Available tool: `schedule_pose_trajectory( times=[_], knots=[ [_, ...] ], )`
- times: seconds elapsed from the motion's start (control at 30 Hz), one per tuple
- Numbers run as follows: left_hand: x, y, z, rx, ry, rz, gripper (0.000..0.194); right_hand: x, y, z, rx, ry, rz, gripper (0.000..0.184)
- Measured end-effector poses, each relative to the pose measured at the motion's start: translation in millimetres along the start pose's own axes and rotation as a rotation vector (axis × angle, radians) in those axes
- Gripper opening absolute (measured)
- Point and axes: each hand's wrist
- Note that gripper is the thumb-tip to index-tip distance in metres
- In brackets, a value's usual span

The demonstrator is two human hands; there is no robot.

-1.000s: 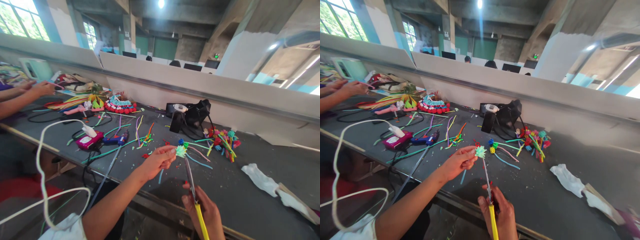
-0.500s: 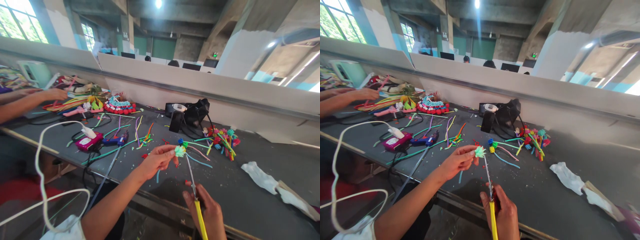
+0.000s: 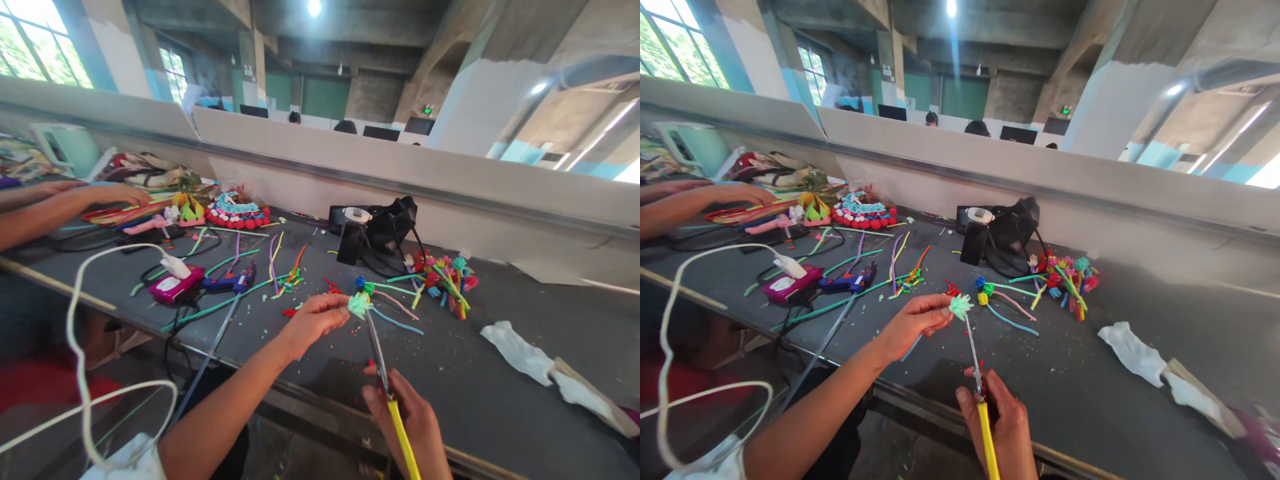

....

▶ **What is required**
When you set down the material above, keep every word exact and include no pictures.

▶ **Problem solution**
Available tool: `schedule_pose_trajectory( times=[_], knots=[ [_, ...] ], )`
- times: seconds elapsed from the motion's start (control at 30 Hz), one per tuple
- Numbers run as follows: left_hand: x, y, z, rx, ry, rz, gripper (0.000..0.194); right_hand: x, y, z, rx, ry, rz, gripper (0.000..0.184)
- Measured end-effector poses, each relative to the pose measured at the motion's start: translation in millimetres along the start pose's own axes and rotation as a rotation vector (axis × angle, radians) in those axes
- Gripper opening absolute (measured)
- Point and axes: each hand's wrist
- Note that gripper is the thumb-tip to index-tip distance in metres
- In brackets, a value's usual span

The demonstrator is two human hands; there is no robot.

-1.000s: 
-0.500s: 
+0.000s: 

The answer is now complete.